WHAT YOU ARE ASKED TO DO =>
Output exactly the lines between the line that contains "item at (220, 411)" and the last line of the material, counting both.

MATERIAL TO PROCESS START

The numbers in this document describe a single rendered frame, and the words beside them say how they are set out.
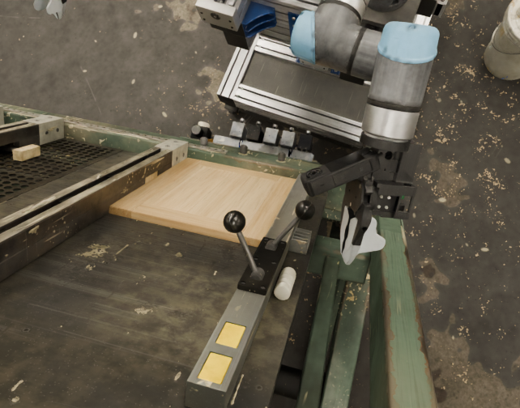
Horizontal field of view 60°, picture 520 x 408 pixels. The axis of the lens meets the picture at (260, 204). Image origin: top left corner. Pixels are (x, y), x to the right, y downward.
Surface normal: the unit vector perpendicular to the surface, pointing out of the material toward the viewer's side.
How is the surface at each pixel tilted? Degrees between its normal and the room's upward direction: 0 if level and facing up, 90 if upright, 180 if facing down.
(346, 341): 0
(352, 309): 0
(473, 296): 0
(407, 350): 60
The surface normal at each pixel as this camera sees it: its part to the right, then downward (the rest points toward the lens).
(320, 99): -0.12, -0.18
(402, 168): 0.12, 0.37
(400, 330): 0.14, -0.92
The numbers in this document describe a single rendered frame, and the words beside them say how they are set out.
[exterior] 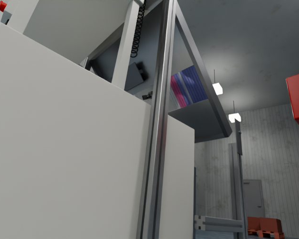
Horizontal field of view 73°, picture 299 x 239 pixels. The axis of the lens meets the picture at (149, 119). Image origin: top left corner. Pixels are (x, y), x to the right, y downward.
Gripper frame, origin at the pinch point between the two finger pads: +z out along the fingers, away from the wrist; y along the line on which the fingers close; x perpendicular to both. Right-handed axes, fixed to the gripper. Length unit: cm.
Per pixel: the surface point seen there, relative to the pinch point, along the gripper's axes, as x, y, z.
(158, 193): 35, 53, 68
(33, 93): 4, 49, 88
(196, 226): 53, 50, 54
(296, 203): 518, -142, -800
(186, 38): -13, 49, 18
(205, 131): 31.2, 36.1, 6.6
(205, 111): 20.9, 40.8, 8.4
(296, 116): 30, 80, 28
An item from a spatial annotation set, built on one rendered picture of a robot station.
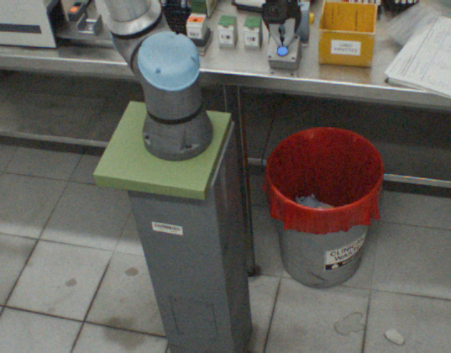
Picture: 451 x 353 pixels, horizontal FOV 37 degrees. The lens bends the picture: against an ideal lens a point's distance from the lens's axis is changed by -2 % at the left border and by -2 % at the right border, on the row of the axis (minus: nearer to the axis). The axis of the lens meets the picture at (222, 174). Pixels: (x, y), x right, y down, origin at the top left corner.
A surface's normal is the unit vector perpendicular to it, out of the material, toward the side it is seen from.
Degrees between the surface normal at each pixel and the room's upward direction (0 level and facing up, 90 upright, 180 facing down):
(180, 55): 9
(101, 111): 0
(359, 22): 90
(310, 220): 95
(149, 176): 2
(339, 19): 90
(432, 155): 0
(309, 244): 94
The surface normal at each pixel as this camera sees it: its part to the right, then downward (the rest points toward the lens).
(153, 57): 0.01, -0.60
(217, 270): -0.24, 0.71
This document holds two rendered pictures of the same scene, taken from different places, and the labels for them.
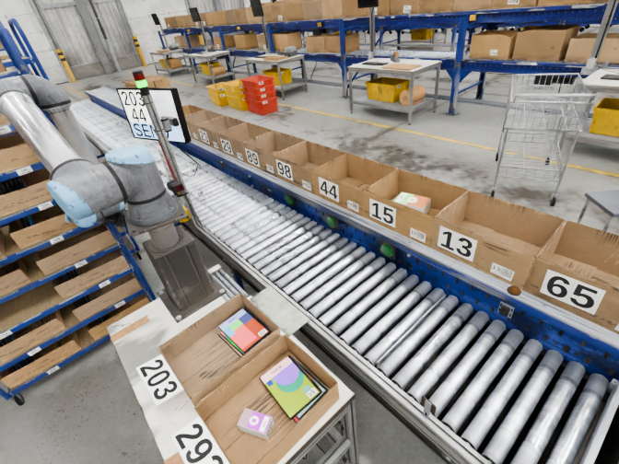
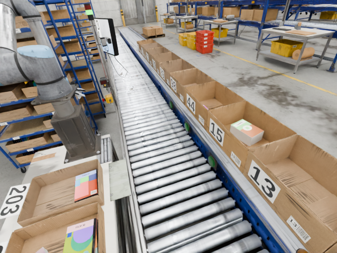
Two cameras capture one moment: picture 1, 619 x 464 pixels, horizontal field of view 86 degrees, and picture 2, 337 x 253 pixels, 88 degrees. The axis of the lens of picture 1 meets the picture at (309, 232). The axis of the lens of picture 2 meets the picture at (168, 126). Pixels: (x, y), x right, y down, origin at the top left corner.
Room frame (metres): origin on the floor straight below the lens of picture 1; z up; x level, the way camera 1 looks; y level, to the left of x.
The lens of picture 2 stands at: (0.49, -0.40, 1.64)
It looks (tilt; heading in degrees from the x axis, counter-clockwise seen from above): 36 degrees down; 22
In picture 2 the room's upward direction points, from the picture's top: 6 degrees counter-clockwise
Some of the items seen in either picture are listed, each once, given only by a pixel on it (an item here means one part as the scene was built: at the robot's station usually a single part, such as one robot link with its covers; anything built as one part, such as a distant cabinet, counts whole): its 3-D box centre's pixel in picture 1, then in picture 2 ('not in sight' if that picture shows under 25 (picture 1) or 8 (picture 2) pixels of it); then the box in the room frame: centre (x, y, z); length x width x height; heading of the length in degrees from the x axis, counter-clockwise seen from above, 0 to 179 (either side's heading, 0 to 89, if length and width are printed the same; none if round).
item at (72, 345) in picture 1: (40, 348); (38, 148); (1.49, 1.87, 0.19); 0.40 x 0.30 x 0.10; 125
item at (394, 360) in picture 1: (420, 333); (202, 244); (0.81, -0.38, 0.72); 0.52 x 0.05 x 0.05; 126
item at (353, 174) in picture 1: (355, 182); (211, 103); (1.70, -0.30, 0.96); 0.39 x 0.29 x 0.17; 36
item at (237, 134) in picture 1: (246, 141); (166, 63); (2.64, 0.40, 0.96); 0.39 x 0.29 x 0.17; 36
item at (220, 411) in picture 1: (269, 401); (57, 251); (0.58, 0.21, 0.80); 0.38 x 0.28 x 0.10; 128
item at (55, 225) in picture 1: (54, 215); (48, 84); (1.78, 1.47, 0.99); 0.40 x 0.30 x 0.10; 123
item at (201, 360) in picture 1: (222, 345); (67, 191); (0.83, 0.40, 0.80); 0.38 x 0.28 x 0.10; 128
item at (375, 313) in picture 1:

MATERIAL TO PROCESS END

WORKED SOLUTION =>
item at (220, 411) in picture 1: (269, 401); (57, 251); (0.58, 0.21, 0.80); 0.38 x 0.28 x 0.10; 128
item at (55, 225) in picture 1: (54, 215); (48, 84); (1.78, 1.47, 0.99); 0.40 x 0.30 x 0.10; 123
item at (201, 360) in picture 1: (222, 345); (67, 191); (0.83, 0.40, 0.80); 0.38 x 0.28 x 0.10; 128
item at (375, 313) in picture 1:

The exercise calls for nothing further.